Ill.: Dirt Divas And Dudes LLC & HiClipart, montage: laidbackgardener.blog
When you’re shopping for fertilizer, beware of ready-to-use liquids, also called “pour and feeds”. They’re designed to be poured directly onto the soil of your plants, with some to be sprayed on leaves as foliar fertilizer. “No mixing required!” the label proudly claims… but have you thought about what that means?
If you’re not mixing it yourself, someone else has already done it for you. In fact, you have essentially just bought water! Okay, there is a tiny amount of fertilizer in the container (about one part fertilizer to 50 parts water in most cases), but that’s pretty much water, wouldn’t you say? So, if you have running water at home (and so many people do these days), or even in a rain barrel or a creek out back, you’ve just spent about 50 times too much. A concentrated fertilizer – be it granules, a powder, a spike or a concentrated liquid – at the same price or even several times more is actually much, much less expensive.

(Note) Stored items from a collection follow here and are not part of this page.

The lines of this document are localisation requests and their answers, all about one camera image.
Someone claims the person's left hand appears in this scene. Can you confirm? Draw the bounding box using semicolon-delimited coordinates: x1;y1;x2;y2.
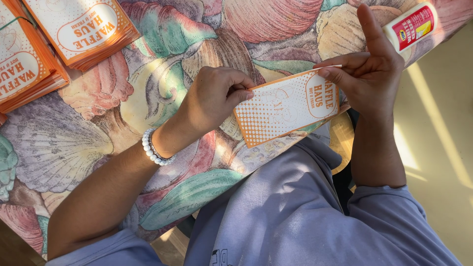
153;66;256;159

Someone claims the person's right hand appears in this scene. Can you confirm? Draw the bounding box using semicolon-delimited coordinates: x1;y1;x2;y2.
313;4;405;119

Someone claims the single orange paper bag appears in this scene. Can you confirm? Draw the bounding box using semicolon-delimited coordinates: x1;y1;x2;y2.
234;65;343;149

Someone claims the white glue stick red label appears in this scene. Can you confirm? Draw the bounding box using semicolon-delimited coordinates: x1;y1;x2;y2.
382;1;439;54

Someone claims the floral shell print tablecloth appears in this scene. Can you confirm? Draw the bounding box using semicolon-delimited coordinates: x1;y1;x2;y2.
0;0;473;256

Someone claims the person's lavender shirt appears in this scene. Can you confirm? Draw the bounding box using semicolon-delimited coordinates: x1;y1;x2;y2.
46;124;463;266

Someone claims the stack of orange paper bags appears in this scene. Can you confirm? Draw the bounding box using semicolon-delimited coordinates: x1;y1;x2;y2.
22;0;141;72

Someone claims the banded stack of orange bags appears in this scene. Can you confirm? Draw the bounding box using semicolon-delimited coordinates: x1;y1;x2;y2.
0;0;70;114

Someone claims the green rubber band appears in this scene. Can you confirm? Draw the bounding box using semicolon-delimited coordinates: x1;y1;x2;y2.
0;16;36;32

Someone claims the thin silver bracelet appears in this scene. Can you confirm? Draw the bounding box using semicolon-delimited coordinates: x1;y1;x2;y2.
148;137;171;161

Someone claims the white bead bracelet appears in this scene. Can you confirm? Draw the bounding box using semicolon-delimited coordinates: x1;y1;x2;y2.
142;128;177;166

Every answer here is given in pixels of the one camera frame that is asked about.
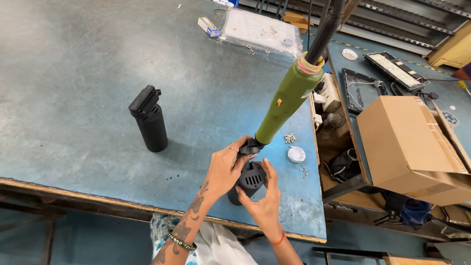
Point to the person's left hand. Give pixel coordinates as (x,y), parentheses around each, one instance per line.
(220,171)

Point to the person's right hand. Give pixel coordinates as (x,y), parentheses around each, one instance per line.
(266,208)

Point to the black slotted cylinder housing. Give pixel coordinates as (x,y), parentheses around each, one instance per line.
(252,178)

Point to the black round bracket cap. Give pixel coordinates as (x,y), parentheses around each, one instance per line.
(251,147)

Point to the orange thread wristband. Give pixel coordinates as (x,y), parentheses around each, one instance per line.
(278,241)

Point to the loose silver screws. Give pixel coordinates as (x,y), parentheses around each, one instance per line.
(304,172)

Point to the person's white and blue clothing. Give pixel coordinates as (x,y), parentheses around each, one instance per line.
(217,243)

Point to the white round cap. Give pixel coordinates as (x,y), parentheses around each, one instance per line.
(296,154)

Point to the pile of silver screws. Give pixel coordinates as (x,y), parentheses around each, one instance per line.
(290,138)

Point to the black bag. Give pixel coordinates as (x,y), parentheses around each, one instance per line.
(342,165)

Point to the green electric screwdriver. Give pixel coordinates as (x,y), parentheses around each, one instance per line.
(289,99)

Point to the grey plug adaptor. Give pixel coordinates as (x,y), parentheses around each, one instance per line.
(334,119)

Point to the scattered screws beside bag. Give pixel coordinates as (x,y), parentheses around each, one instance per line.
(257,50)

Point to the white power strip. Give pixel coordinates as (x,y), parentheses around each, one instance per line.
(329,94)

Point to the small white printed box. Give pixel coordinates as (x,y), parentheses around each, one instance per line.
(208,27)

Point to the clear bag with white tray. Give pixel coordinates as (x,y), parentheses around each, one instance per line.
(259,31)

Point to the blue bag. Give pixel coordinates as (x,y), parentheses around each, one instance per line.
(414,211)

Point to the brown cardboard box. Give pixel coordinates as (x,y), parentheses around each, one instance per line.
(408,151)

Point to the brown cardboard piece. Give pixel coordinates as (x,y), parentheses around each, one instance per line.
(297,20)

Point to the black lamp panel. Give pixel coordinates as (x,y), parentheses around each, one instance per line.
(395,70)

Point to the blue and white round sticker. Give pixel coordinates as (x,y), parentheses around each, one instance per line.
(450,118)

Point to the grey metal rack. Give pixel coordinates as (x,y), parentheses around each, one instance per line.
(390,20)

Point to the yellow wooden crate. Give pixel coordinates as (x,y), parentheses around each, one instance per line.
(454,48)

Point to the black cylinder housing with bracket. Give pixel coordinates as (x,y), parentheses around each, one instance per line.
(151,121)

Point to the black metal stool frame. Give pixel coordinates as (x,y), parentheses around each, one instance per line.
(368,254)

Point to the black rectangular lamp frame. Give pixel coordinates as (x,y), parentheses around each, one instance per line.
(362,90)

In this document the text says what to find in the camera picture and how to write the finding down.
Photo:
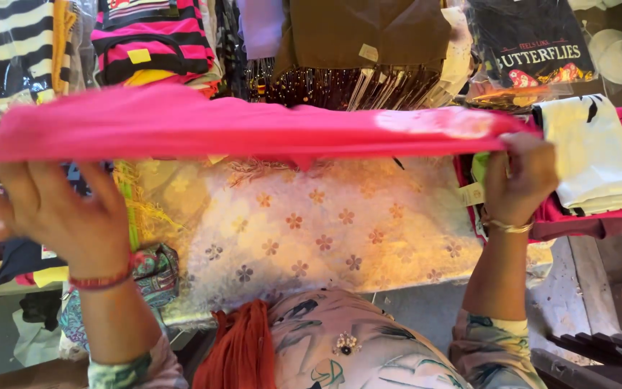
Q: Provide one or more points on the person's right hand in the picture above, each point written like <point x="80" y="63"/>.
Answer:
<point x="521" y="178"/>

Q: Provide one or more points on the person's left hand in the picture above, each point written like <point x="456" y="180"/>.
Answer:
<point x="57" y="210"/>

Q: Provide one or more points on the person's right fingers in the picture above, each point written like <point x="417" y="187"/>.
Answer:
<point x="513" y="145"/>

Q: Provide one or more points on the navy folded garment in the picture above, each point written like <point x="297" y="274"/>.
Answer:
<point x="22" y="259"/>

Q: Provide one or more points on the white folded garment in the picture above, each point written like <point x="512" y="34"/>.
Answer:
<point x="592" y="151"/>

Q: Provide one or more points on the gold bangle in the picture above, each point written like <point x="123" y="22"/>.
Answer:
<point x="507" y="225"/>

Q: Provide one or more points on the black printed packaged t-shirt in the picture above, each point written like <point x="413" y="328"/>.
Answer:
<point x="532" y="48"/>

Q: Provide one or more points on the magenta folded garment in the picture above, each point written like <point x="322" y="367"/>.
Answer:
<point x="575" y="224"/>

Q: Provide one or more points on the white round fan base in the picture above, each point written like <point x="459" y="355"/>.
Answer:
<point x="616" y="54"/>

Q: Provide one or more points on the black white striped packaged garment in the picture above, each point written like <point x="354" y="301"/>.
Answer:
<point x="11" y="48"/>

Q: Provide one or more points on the paisley patterned fabric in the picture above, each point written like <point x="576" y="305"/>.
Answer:
<point x="154" y="275"/>

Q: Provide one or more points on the brown fringed packaged garment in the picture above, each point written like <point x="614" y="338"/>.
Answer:
<point x="354" y="48"/>

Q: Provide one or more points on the yellow floral packaged fabric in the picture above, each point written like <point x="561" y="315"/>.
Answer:
<point x="316" y="232"/>

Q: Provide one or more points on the dark wooden bench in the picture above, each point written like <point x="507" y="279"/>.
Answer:
<point x="592" y="356"/>

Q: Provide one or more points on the pink black striped packaged garment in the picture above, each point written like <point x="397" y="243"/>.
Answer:
<point x="152" y="40"/>

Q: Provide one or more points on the person's floral printed top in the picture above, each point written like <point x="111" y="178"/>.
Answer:
<point x="376" y="346"/>

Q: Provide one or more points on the flower brooch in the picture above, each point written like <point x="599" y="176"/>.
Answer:
<point x="346" y="343"/>

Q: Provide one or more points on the lavender packaged garment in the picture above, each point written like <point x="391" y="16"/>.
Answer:
<point x="259" y="24"/>

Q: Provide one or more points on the orange scarf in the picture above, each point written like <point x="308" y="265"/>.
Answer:
<point x="241" y="346"/>

I may be a laidback gardener, but I’m laidback and penny-pinching. It only takes a few seconds to drop a teaspoonful of concentrated fertilizer into a watering can… and where I come from, tap water is dirt cheap.
To get the right dilution, follow the instructions indicated on the label (be careful if you change brands: dosage can easily vary from one brand of fertilizer to another). Personally, I further dilute the concentrated fertilizer to 1/4 or even 1/8th of the recommended dose. My experience is that plants rarely need as much fertilizer as the supplier claims… and the more I dilute while still getting excellent growth, the more I save!
Great results for less money? I’d call that a win-win situation!
Text based on an article originally published on March 13, 2016
Well, people commonly purchase pesticides that are already diluted too. At least pesticides are not used in such large volumes. I would not be so annoyed if someone spent a few extra dollars on an herbicide that would be used for weeds that come up in expansion joints in the concrete, because so little of it gets used at a time. One bottle of it may last for a few years, so the expense is not as bad as that of fertilize that gets used up in a single or a few applications.